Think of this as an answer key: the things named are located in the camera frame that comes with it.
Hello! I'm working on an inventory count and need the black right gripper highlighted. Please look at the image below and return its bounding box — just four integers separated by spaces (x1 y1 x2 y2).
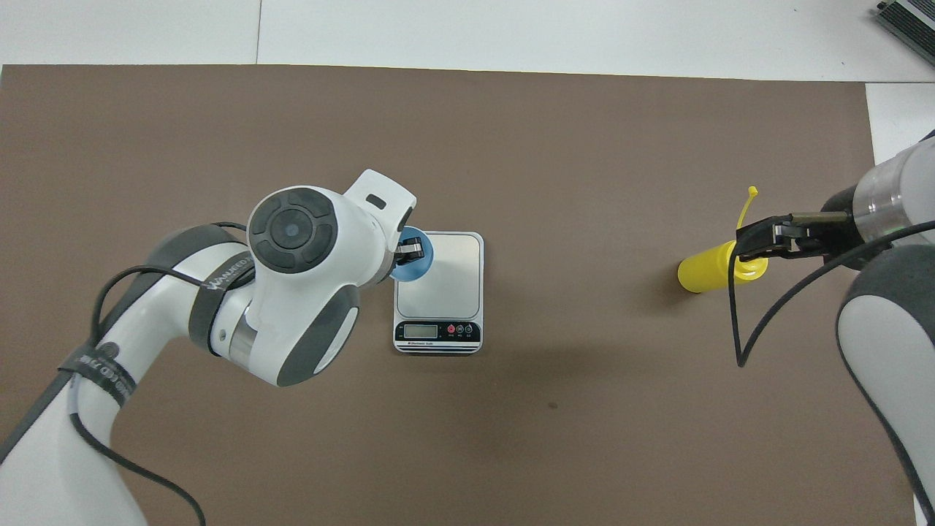
736 186 866 262

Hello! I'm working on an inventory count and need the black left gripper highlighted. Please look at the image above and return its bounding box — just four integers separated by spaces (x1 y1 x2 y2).
397 210 425 265

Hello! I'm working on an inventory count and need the light blue plastic cup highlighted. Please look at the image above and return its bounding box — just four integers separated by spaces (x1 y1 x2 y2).
389 226 435 283

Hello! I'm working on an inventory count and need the yellow squeeze bottle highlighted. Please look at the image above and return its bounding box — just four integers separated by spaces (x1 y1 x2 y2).
677 186 769 294

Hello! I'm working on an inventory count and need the silver digital kitchen scale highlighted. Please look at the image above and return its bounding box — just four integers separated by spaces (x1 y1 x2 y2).
393 231 484 355

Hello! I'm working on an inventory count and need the brown paper mat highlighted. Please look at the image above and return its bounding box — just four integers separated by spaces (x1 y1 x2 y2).
0 64 917 526

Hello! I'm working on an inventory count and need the grey ribbed metal device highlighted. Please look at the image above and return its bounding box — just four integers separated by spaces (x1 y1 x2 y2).
875 0 935 68

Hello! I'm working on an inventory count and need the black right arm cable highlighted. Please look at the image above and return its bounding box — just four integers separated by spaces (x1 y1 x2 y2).
728 219 935 367

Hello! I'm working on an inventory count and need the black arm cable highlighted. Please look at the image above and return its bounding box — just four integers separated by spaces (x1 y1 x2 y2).
728 219 935 367
69 223 249 526

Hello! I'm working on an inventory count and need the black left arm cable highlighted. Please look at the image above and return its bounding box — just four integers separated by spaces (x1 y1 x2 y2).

* * * * * * *

When the listing is transcribed, every line must match the original exactly, and the pictures must be left out.

**RESULT OF THE TASK:**
Think of this as an answer key: the things named are located in the camera frame that comes with it.
Hello! I'm working on an inventory count and need the black right gripper highlighted. Please look at the image below and return its bounding box — just four integers separated by spaces (x1 y1 x2 y2).
736 186 866 262

Hello! I'm working on an inventory count and need the black left gripper highlighted. Please look at the image above and return its bounding box — just four integers separated by spaces (x1 y1 x2 y2).
397 210 425 265

Hello! I'm working on an inventory count and need the light blue plastic cup highlighted. Please look at the image above and return its bounding box — just four integers separated by spaces (x1 y1 x2 y2).
389 226 435 283

Hello! I'm working on an inventory count and need the yellow squeeze bottle highlighted. Please look at the image above and return its bounding box — just four integers separated by spaces (x1 y1 x2 y2).
677 186 769 294

Hello! I'm working on an inventory count and need the silver digital kitchen scale highlighted. Please look at the image above and return its bounding box — just four integers separated by spaces (x1 y1 x2 y2).
393 231 484 355

Hello! I'm working on an inventory count and need the brown paper mat highlighted. Please look at the image above and return its bounding box — just four integers separated by spaces (x1 y1 x2 y2).
0 64 917 526

Hello! I'm working on an inventory count and need the grey ribbed metal device highlighted. Please look at the image above and return its bounding box — just four integers separated by spaces (x1 y1 x2 y2).
875 0 935 68

Hello! I'm working on an inventory count and need the black right arm cable highlighted. Please look at the image above and return its bounding box — just four integers separated by spaces (x1 y1 x2 y2).
728 219 935 367

Hello! I'm working on an inventory count and need the black arm cable highlighted. Please look at the image above and return its bounding box — just four integers separated by spaces (x1 y1 x2 y2).
728 219 935 367
69 223 249 526

Hello! I'm working on an inventory count and need the black left arm cable highlighted. Please look at the image above and return its bounding box — just four integers separated by spaces (x1 y1 x2 y2).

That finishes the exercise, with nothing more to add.